As tedious and undermining as it is to attempt to explain comedy, it’s clear that Jerry’s final line of dialogue is intended to be the punchline, the payoff for the vignette sketched by the two scenes. It’s slightly less clear who is intended to be the butt of the joke, but there’s no doubt that Jerry remains the most buffoonish presence in the room, so he is certainly a candidate. Jerry’s wives are presented as disapproving straight men, and it’s ambiguous whether they are in on the joke.

Yet regardless of whether the audience is laughing with or at Jerry (or, as some viewers have reported, sitting in stunned discomfort), Jerry’s accent is identical to the syntax and tone used to mock and demean Japanese, Chinese and other Asian people across the U.S. for the past two centuries. The accent is undeniably grotesque, and its mere presence in a film that takes a rose-colored view of the old days is triggering for some viewers.

Some Licorice Pizza defenders have interpreted the scenes’ inclusion as “tell it like it was” social critique, and Anderson told The New York Times that his intention was “to be honest to that time,” adding that he has witnessed people speak English to his own Japanese mother-in-law in such a way.

Regardless of whether one finds the Mikado scenes offensive, they serve as the latest evidence that the portrayal of anti-Asian expression remains a go-to creative device for American auteurs. Two awards seasons ago, it was Quentin Tarantino’s usage of Bruce Lee (Mike Moh) as a foolish foil for his fictional hero Cliff Booth (Brad Pitt) in Once Upon a Time in Hollywood. Tarantino has since continued to double down on his characterization of the real-life Asian American icon, insisting simultaneously that he was deploying narrative license and that Lee was an egomaniac. Also in 2019, Guy Ritchie’s gangster comedy The Gentlemen lobbed racist barbs at its Asian antagonists (repeatedly referred to as “Chinamen”), the old-fashioned yellow peril excused as part of Ritchie’s signature shock dialogue and true to the movie’s criminal lowlife characters.

These three films have all incorporated Asian signifiers to serve different means, but what they have in common is a disinterest in exploring the interiority of those characters themselves as well as a blindness to the real-world context of the audience receiving their stories.

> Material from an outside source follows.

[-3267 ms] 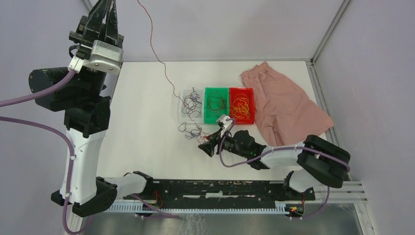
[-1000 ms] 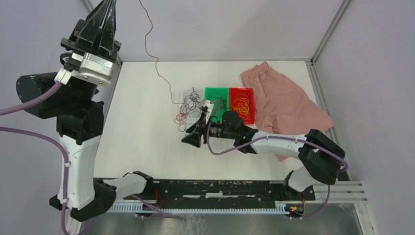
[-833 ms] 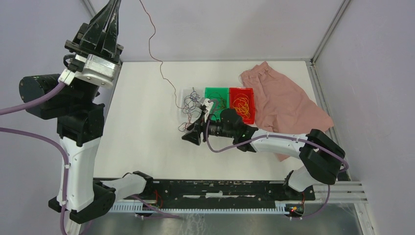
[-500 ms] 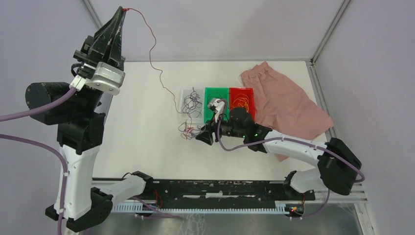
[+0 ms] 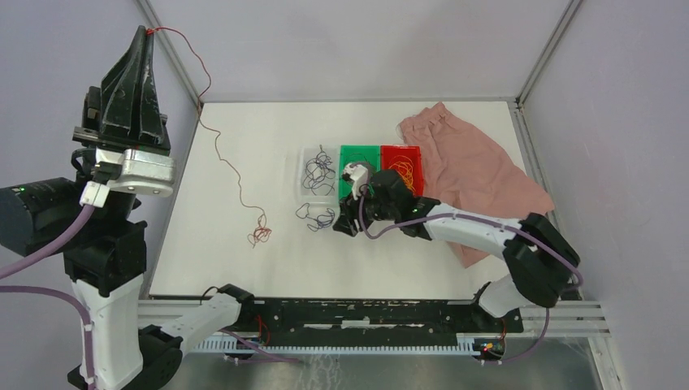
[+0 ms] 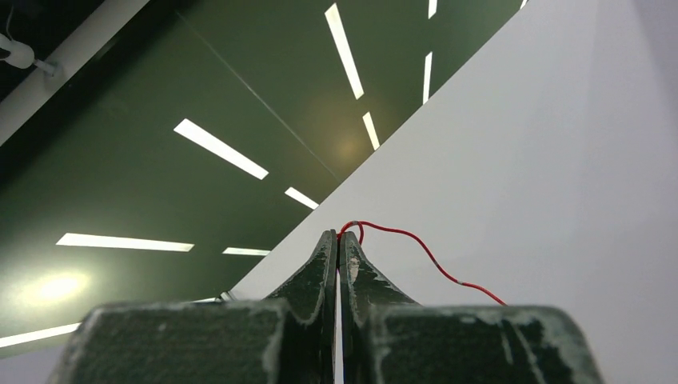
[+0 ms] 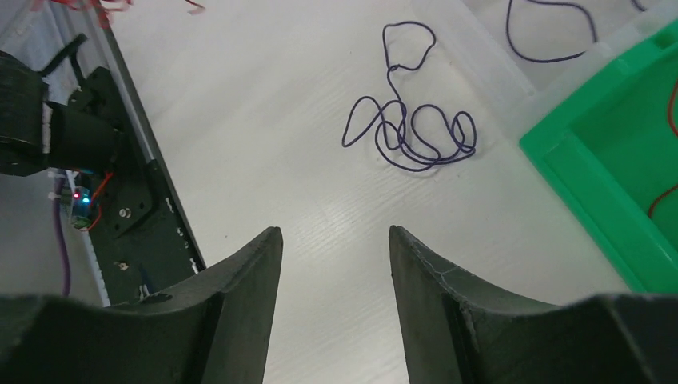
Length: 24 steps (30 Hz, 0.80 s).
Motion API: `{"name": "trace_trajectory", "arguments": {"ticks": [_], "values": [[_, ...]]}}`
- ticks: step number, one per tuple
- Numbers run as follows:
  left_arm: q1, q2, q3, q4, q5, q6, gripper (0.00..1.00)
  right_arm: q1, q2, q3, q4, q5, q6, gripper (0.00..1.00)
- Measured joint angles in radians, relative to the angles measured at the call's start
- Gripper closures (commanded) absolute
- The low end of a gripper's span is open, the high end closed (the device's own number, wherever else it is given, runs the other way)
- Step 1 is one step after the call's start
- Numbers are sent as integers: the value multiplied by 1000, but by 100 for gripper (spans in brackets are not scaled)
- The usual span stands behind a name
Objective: Untangle the cables
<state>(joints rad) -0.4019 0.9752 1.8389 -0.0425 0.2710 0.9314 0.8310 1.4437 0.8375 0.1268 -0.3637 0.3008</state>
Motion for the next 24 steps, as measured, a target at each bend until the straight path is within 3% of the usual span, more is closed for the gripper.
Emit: {"name": "trace_trajectory", "arguments": {"ticks": [4, 11, 24], "values": [[0, -13, 13, -19, -6, 2, 97, 68, 202, 156, -69, 37, -39, 45], [0, -23, 14, -48, -7, 1, 97, 153, 464, 423, -174, 145, -57, 59], [0, -39, 15, -80, 11, 0, 97, 181, 534, 563, -388, 440, -92, 50]]}}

Not much has been written about Frick’s real-life wives. His first, Yoko, sued him for divorce in 1968, a year after he began dating his future second wife, Hiroko, who also was married at the time. Jerry and Hiroko were wed in 1971 and separated a decade later, after which they spent the next several years tied up in court disputes over division of property and spousal support.

A much richer vein of material exists in the public domain about Anderson’s Japanese mother-in-law, whom he referenced when talking about the scenes with the Times. Kimiko Kasai is a retired jazz singer who began performing in Tokyo clubs at age 16. Signed to Sony Music Japan in 1972, she moved to the United States in 1978 and has recorded with such jazz legends as Herbie Hancock, Gil Evans and Paulinho Da Costa. After 30 years, she stopped performing for the simple reason of needing a life change. “In Japan there is a phrase, owari no bigaku, which means ‘beautiful end,’” she said in a 2018 interview. “Quietly, I put a ‘full stop’ to all my musical activities.”

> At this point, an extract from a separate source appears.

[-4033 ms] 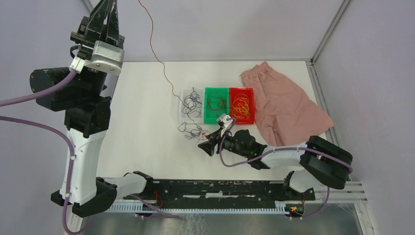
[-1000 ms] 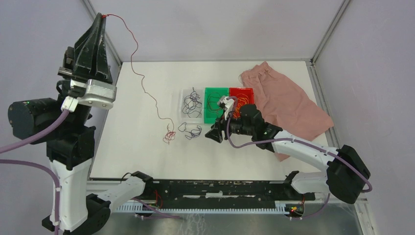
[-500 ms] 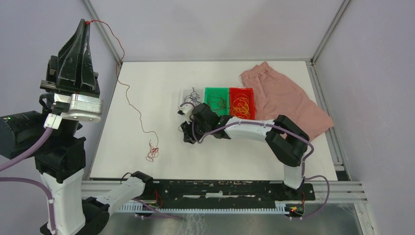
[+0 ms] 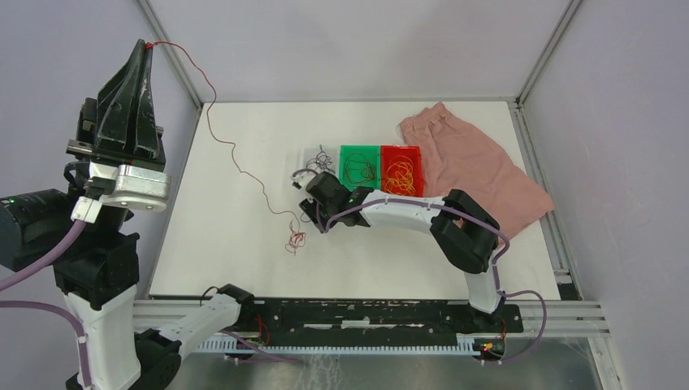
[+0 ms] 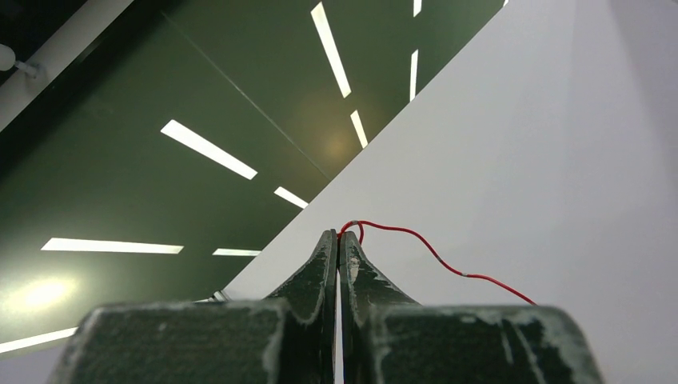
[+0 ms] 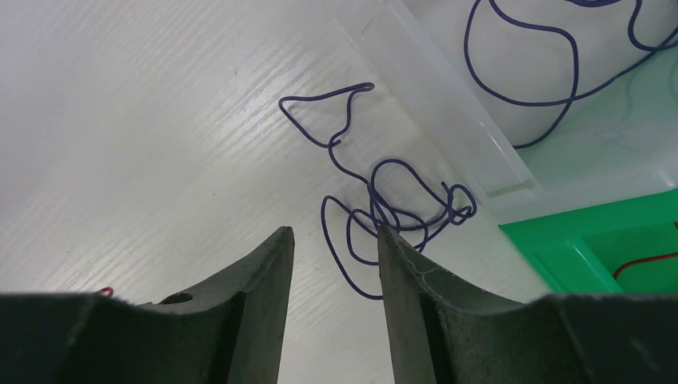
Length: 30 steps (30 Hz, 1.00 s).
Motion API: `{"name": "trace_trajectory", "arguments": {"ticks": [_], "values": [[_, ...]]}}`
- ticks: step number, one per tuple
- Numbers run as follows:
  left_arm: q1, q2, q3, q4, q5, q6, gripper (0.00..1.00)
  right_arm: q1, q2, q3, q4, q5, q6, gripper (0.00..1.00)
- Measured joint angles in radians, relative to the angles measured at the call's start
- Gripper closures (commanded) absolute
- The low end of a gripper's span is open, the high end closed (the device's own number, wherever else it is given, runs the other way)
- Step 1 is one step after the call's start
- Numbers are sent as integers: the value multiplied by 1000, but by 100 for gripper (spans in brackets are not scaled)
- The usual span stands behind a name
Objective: Untangle the cables
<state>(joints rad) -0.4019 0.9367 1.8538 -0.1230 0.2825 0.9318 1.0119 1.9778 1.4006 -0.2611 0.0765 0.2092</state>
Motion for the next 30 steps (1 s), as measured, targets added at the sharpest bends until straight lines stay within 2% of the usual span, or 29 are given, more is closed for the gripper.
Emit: {"name": "trace_trajectory", "arguments": {"ticks": [10, 18, 23, 27, 30], "values": [[0, 0, 0, -3, 13, 0, 97, 9, -27, -19, -7, 64, 3, 47], [0, 0, 0, -3, 15, 0, 97, -34, -171, -137, 130, -45, 92, 46], [0, 0, 1, -3, 16, 0, 97, -84, -170, -148, 148, -88, 124, 43], [0, 0, 9, -6, 16, 0, 97, -91, -109, -134, 136, -120, 135, 46], [0, 0, 17, -6, 16, 0, 97, -88, -46, -131, 127, -143, 143, 54]]}}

The fascinating lives of the two Mrs. Fricks and Kasai — excerpted for a gag in Licorice Pizza — merit narratives of their own, whether they’re told by Anderson, who as a filmmaker has the prerogative to tell whatever stories resonate with him. Ultimately, an industry — which includes studio gatekeepers, financiers and the elite critical class — interested in putting its avowed principles of inclusion into practice ought to consider whether it has elevated all possible voices to the level of auteurship, with all the resources and creative freedom such a designation entails.